Nature’s way is to take away from those that have too much and give to those that have too little. Man’s way, on the contrary, is to take away from those who have too little to give more to those who already have too much.
Lao Tzu, Tao Te Ching, circa 500 BC
Two and a half thousand years later, the ancient sage’s quote continues to resonate, especially in this election year.
Lest we get too gloomy, there is another quote I would like to submit:
And isn’t this a nutty kinda country where you can draw any irreverent, degrading thing about the most powerful people and nobody cares! You don’t get jailed. You don’t get persecuted. They just ice you out of the marketplace.
- R Crumb, Hup, 1989
Crumb is to underground comix as Lao Tzu was to Taoism, but the fame Crumb achieved in the late 60s and early 70s did not protect him from the 80s, “an awful decade” as he told the Observer. His astonishing creative output never flagged, but he hated the culture and struggled to make ends meet:
…it all gradually fell apart through the 70s, and by the 80s with the rise of the yuppies, Reagan’s election and the real estate boom. In California it was always about real estate ever since the Gold Rush, but the 80’s saw a new explosion of it. They went crazy. Everybody was getting their real estate license. They kept on building these hideous housing developments where we lived. It used to be farmland there when we first arrived, then everything became a fight. Dow Chemical tried to come there, we fought that. Then the Super Collider, we fought that. It was this constant battle against these forces of development and business.

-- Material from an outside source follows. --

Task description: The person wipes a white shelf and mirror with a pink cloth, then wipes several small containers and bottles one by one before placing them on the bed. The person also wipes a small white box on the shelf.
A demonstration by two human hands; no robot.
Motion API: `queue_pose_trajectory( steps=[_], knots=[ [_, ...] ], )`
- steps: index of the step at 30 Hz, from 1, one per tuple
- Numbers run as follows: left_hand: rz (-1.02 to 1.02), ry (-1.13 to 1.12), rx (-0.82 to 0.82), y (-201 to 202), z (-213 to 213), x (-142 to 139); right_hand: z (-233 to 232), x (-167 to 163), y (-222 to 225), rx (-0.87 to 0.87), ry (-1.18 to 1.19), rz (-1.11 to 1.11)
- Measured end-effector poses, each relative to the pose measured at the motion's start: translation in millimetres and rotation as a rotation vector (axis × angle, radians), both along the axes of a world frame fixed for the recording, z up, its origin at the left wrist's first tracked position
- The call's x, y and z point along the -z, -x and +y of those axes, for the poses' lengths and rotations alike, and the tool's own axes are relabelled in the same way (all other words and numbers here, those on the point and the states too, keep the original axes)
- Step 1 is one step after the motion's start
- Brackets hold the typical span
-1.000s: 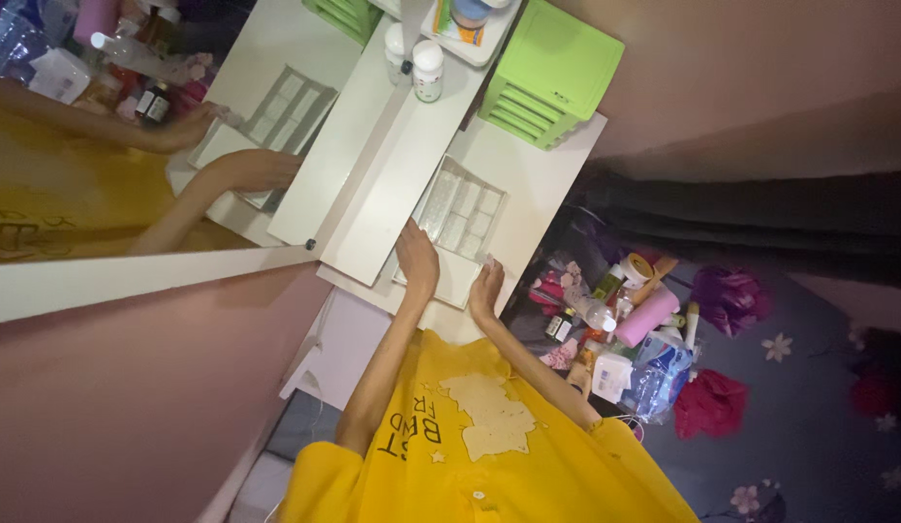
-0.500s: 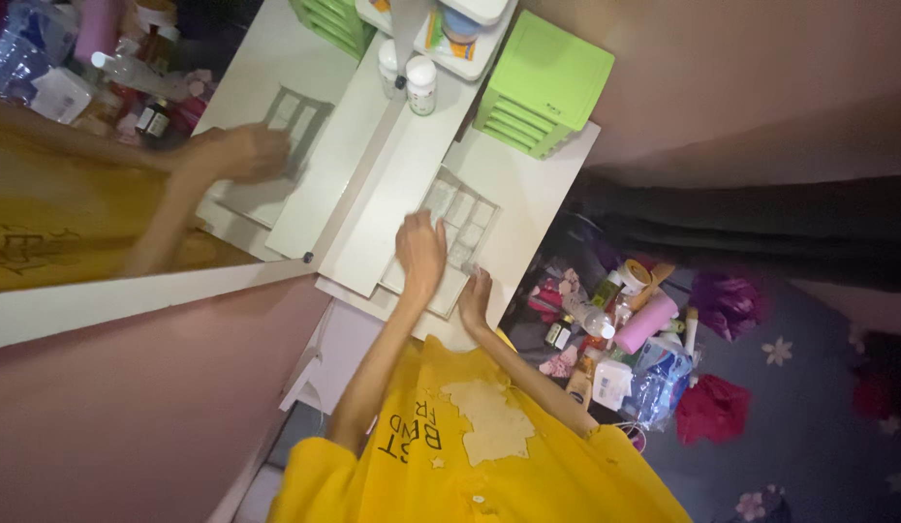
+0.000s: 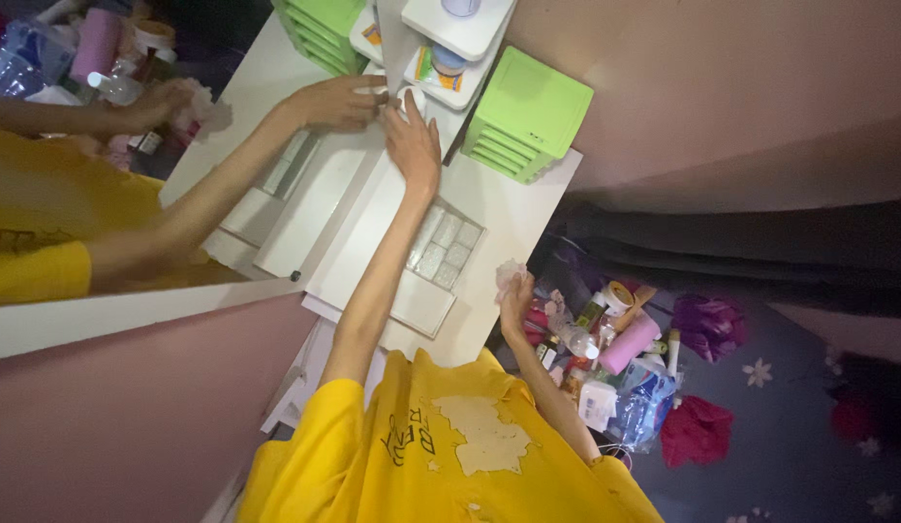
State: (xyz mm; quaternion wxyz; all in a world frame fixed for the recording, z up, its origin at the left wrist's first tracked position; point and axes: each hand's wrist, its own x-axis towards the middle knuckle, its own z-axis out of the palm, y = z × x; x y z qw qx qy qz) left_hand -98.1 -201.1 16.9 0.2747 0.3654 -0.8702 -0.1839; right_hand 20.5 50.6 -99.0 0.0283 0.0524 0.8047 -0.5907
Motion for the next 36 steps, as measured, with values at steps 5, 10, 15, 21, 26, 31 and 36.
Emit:
queue_pose_trajectory(
  steps=[5,10,15,21,26,31,36],
  knots=[
    [-0.071,0.036,-0.057,14,7,13,8,4,-6,-0.039,0.141,-0.071],
    [0.111,-0.129,0.043,-10,10,28,7,11,6,0.008,0.247,-0.116],
    [0.638,-0.8,0.524,-76,24,49,-4,-2,27,-0.036,0.271,0.166],
    [0.558,-1.731,0.642,-136,44,48,-39,-95,28,-0.336,0.287,0.401],
    [0.611,-1.946,0.537,-142,46,41,-59,-134,-16,-0.58,0.058,0.678],
    [0.534,-1.8,0.479,-148,53,54,-31,-119,-49,-0.717,-0.03,0.8],
    [0.45,-1.729,0.646,-162,67,61,-35,-103,-14,-0.633,-0.04,0.967]
  ],
)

In 1991, he fled America for a small village in Southern France, a prescient move, given “Point the Finger,” a comic published two years earlier in his short-lived Hup series. The semi-fictional five-pager pits Crumb himself against real estate developer Donald Trump, billed as “one of the more visible big time predators who feed on society,” as well as “one of the most evil men alive.”

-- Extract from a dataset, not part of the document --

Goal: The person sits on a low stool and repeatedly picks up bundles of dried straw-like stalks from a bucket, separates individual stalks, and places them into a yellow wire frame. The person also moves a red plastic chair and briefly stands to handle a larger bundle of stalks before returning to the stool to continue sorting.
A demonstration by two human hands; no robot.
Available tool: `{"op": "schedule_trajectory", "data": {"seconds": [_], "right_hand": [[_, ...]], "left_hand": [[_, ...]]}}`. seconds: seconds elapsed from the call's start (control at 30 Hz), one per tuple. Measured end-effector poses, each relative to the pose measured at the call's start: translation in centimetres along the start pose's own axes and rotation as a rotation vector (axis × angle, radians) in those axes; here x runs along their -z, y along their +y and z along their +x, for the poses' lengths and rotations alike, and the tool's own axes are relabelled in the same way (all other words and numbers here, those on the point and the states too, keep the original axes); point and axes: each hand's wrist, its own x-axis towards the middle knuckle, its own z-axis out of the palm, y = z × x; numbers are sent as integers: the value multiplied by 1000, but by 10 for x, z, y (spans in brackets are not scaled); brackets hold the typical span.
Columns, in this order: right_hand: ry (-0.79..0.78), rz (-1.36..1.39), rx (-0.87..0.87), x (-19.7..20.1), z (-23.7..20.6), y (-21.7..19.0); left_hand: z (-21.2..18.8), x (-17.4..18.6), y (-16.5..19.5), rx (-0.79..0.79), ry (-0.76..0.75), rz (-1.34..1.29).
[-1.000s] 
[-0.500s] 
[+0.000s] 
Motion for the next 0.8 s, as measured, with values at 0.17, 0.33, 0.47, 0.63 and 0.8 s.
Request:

The then-42-year-old Trump is quick to take Crumb’s bait, piling on some insults of his own. He may not be familiar with the cartoonist’s work, but he knows how to mount an attack, with labels like “crass,” “venal,” “some kind of self-styled terrorist,” “the picture of negativity,” and “filled with hate.” Had Crumb set this smack down on a beach, Trump would be the bully kicking sand in the scrawny nerd’s face, as a couple of hot babes look on, admiringly.

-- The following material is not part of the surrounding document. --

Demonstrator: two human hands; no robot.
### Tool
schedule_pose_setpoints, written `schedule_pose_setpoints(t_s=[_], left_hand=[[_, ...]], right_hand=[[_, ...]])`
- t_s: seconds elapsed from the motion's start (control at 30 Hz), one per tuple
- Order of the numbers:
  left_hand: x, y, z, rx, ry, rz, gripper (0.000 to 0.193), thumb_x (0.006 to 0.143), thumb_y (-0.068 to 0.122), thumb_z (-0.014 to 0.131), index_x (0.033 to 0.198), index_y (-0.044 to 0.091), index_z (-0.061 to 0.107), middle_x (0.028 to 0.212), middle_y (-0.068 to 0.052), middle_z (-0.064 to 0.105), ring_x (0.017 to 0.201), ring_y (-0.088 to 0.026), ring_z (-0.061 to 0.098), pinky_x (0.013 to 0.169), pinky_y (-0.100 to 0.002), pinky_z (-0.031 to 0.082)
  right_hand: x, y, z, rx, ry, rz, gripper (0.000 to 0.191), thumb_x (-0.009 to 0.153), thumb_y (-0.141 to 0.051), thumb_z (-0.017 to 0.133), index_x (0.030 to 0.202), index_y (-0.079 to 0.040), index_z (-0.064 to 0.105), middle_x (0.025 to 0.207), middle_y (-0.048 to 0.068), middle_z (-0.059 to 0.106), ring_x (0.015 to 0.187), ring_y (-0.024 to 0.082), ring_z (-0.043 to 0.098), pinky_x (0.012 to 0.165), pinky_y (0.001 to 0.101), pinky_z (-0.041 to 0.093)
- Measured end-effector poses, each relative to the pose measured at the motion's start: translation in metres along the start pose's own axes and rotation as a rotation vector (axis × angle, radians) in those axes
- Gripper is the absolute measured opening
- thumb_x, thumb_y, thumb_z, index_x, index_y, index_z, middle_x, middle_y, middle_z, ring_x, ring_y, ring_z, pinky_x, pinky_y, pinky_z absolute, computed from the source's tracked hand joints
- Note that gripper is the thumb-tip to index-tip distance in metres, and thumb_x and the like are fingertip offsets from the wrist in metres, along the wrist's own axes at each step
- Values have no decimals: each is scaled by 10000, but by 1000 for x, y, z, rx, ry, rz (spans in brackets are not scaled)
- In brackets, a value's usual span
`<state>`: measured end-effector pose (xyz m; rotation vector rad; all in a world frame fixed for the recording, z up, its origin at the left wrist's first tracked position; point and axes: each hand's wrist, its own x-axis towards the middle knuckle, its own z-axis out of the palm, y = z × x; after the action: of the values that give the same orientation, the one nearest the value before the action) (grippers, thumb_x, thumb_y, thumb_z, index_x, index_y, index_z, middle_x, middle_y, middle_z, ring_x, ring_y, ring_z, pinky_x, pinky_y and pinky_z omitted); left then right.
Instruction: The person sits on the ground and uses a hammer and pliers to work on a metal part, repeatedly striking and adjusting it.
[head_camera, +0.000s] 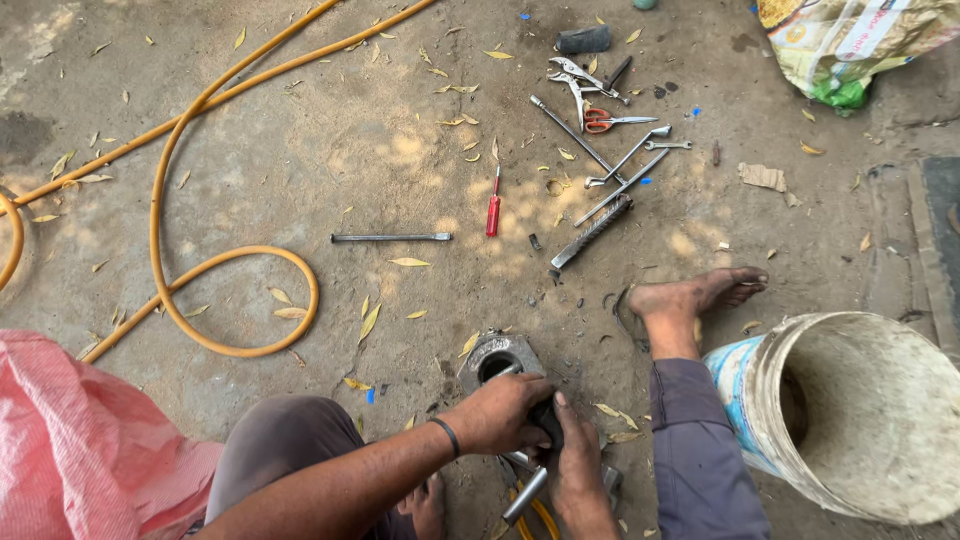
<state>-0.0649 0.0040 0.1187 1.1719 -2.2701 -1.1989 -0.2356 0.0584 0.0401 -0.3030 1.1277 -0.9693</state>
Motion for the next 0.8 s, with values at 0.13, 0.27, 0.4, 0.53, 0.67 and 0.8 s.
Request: schedule_pose_setpoints(t_s=[0.13, 0.27, 0.4, 0.53, 0.67, 0.8], left_hand=[[19, -15, 20, -15, -39, -84, 489, 718, 225, 823, 1124, 6, 659, 1031, -157, 679, 986, -363, 698, 901, -439, 574], [35, -24, 36, 31, -91, -150, 485, 750, 278, 826, 1113, -2, 669, 1053, -160, 671, 1028, -355, 682, 925, -445, 566], [48, -24, 46, 29, -154, -242, 488, 771, 292, 803, 1132, -3, 658, 1098, -155, 643, 1051, -338, 671, 940, -440, 565], [51, -22, 48, 84, -190, -244, 558, 747, 286, 838, 1178, -4, 636, 1143, -173, 639, 1094, -349, 648, 977, -444, 541], [46, -21, 44, 88, -219, -255, 606, 711, 258, 847, 1229, 33, 627, 1141, -175, 674, 1102, -345, 659, 980, -437, 535], [40, -19, 40, 57, -206, -286, 568, 754, 261, 831, 1222, 23, 617, 1084, -166, 728, 1044, -322, 720, 973, -413, 565]], right_hand=[[15, 2, -4, -2, 130, 72, 532, 962, -498, 583, 1210, -32, 645, 973, 88, 654, 790, 188, 612, 615, 346, 484], [21, -3, -3, 45, 207, 179, 613, 950, -524, 519, 1275, -10, 600, 1126, 137, 685, 995, 253, 680, 770, 402, 573], [22, -9, -7, 56, 234, 200, 651, 965, -537, 485, 1316, 6, 557, 1189, 161, 670, 1105, 274, 684, 873, 419, 589], [27, -5, -15, -19, 220, 113, 688, 952, -549, 513, 1328, 23, 577, 1241, 169, 681, 1122, 267, 672, 912, 406, 559], [30, -2, -19, -23, 226, 111, 727, 952, -600, 493, 1335, 13, 567, 1238, 179, 662, 1110, 273, 662, 923, 425, 546], [27, -6, -15, -110, 232, 130, 738, 959, -611, 472, 1333, 19, 560, 1234, 196, 652, 1106, 288, 670, 924, 448, 566]])
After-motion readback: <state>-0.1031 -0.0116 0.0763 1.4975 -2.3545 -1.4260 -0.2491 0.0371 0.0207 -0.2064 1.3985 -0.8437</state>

In fact, the comic comes very close to ending on such a note. Two of Crumb’s characteristically powerfully-thighed females are on hand, ostensibly as members of his camp. Their heads are quickly turned, however, by an invitation to Mar-a-Lago, Trump’s lavish Palm Beach estate. The Donald starts looking pretty good to Tracy and Marny, bedazzled by the promise of banquets, manicures, world-class entertainment, and a hedonistic after-hours romp with Trump and his then-wife Ivana.
The cartoonist, defeated, compares the tycoon to Trimalchio, the vulgar but loaded host of Petronius’ Satyricon, before preparing to take things out with the Lao Tzu quote at the top of this post.
It’s here that things take a turn for the meta, as Stan “the Man” Shnooter, the self-assured fictional producer of Hup, rallies Crumb to assert authorial control.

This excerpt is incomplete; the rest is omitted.